> **Activity**
Locate all lines in the data below that hold "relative" and show them.
+ + + + + + +
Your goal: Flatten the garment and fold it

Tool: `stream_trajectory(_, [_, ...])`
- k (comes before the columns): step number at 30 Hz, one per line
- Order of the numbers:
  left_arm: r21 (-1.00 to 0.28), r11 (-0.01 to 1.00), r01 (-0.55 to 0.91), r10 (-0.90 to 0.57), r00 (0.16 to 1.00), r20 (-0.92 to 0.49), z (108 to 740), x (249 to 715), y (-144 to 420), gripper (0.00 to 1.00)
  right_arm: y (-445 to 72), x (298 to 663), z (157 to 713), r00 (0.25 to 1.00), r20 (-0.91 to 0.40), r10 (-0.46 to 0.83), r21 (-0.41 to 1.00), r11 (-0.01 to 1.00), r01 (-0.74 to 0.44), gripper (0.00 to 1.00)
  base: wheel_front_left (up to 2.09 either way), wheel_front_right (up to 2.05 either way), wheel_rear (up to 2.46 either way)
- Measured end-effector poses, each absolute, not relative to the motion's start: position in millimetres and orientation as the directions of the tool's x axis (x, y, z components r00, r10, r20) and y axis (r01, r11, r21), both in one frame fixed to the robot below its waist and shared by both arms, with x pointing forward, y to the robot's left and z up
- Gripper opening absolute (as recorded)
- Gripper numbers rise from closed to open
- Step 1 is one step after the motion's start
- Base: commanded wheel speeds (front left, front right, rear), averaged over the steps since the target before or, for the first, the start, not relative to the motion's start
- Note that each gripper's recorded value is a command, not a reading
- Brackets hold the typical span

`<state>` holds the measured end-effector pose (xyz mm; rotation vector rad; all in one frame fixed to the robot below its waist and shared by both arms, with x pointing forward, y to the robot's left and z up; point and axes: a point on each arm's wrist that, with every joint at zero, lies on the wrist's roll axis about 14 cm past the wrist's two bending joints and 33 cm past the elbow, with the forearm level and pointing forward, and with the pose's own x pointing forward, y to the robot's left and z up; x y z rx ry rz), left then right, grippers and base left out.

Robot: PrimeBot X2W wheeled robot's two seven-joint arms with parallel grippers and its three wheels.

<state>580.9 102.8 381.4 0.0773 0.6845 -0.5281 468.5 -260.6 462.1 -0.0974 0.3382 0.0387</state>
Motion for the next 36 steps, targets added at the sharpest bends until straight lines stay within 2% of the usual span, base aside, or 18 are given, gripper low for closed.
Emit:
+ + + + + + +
> **Finished exercise**
- Measured end-effector poses, each absolute, not relative to the motion's start: position in millimetres and orientation as the directions of the tool's x axis (x, y, z components r00, r10, r20) and y axis (r01, r11, r21), both in one frame fixed to the robot below its waist and shared by both arms, with x pointing forward, y to the robot's left and z up
- Base: commanded wheel speeds (front left, front right, rear), averaged over the steps since the target before or, for the first, the start, not relative to the motion's start

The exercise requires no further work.